By Michael L. Lahr, Rutgers Economic Advisory Service (R/Econ™)
In a recent article, New York Times reporter Christina Morales writes about the spread of “tipping fatigue,” noting how electronic screens now recommend tips as high as 35 percent of the bill and how these screens are cropping up at new places, like bakeries, movie theaters, and concession stands. This is despite higher prices and, in some cases, a pandemic-era addition of service and delivery charges. Morales acknowledges the need and desire for more generous tipping during the thick of the pandemic. “In April 2020, the average tip at a quick-service food business was 23.5 percent, up from 19.6 percent the previous month. But that figure has steadily fallen since then, to 19.8 percent last month.”[1] She also cites the social pressure of selecting a tip percentage in front of the worker, so called “guilt tipping.” This pressure is largely a result of the wholesale move during the pandemic to the use of credit cards. Hardly anyone carries cash for tip jars anymore.
Still, why do we feel guilty about such tipping pressures at establishments where only a tipping jar previously existed? And why are tips inflating as a percentage of the bill?
It is not clear precisely how and when the practice of tipping began. But it was certainly underway in England by the 16th century where brass urns in coffee houses and pubs were inscribed with the words “To Insure Promptitude,”[2] from which some scholars suggest “tip” was derived as an acronym.[3] Back then, people apparently tipped beforehand to secure the services of a helper who otherwise received no wage at all.

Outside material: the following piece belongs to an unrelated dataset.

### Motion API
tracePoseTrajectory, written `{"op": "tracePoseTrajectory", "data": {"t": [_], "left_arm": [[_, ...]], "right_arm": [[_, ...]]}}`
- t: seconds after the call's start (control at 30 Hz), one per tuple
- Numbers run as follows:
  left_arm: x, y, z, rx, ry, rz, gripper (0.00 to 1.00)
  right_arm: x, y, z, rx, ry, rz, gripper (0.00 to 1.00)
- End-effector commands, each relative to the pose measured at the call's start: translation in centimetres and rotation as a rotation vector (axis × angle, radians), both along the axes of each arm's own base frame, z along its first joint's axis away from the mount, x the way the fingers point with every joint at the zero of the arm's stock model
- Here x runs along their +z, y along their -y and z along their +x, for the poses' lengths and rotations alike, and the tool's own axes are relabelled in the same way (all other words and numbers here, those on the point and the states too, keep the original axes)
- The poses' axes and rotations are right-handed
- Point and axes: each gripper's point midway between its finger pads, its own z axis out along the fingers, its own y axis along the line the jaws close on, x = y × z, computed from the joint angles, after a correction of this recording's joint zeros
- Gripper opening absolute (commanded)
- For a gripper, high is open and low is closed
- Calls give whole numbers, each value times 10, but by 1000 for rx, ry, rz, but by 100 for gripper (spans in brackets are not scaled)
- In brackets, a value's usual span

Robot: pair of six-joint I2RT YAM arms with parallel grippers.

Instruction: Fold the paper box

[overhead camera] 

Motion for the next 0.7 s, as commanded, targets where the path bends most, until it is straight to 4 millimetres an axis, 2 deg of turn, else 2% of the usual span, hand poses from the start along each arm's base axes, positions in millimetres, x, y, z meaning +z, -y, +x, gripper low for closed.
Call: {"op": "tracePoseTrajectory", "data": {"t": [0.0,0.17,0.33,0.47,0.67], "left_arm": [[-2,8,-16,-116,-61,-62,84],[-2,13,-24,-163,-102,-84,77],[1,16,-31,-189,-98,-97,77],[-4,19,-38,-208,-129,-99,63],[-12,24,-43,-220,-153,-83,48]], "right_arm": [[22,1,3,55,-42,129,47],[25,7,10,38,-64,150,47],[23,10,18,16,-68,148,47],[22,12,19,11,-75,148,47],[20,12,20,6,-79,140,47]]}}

Today, tipping norms vary from country to country and, where practiced, tend be granted after service is provided. For example, today in most European restaurants, the tipping practice consists of adding perhaps a few coins to a minor rounding up of the bill. In North America, the tip has become a social norm or expectation formalized as percentage of the bill, straying somewhat from its original, simple purpose as pure expression of gratitude. In the early 1970s, it transitioned from 10 to 15 percent at the finest establishments,[4] and by the late 1990s that figure had edged closer to 20 percent.[5] As we have made a near-wholesale shift to using credit cards rather than cash over the past two years, tip suggestions as high as 35 percent have cropped up on screens and credit receipts.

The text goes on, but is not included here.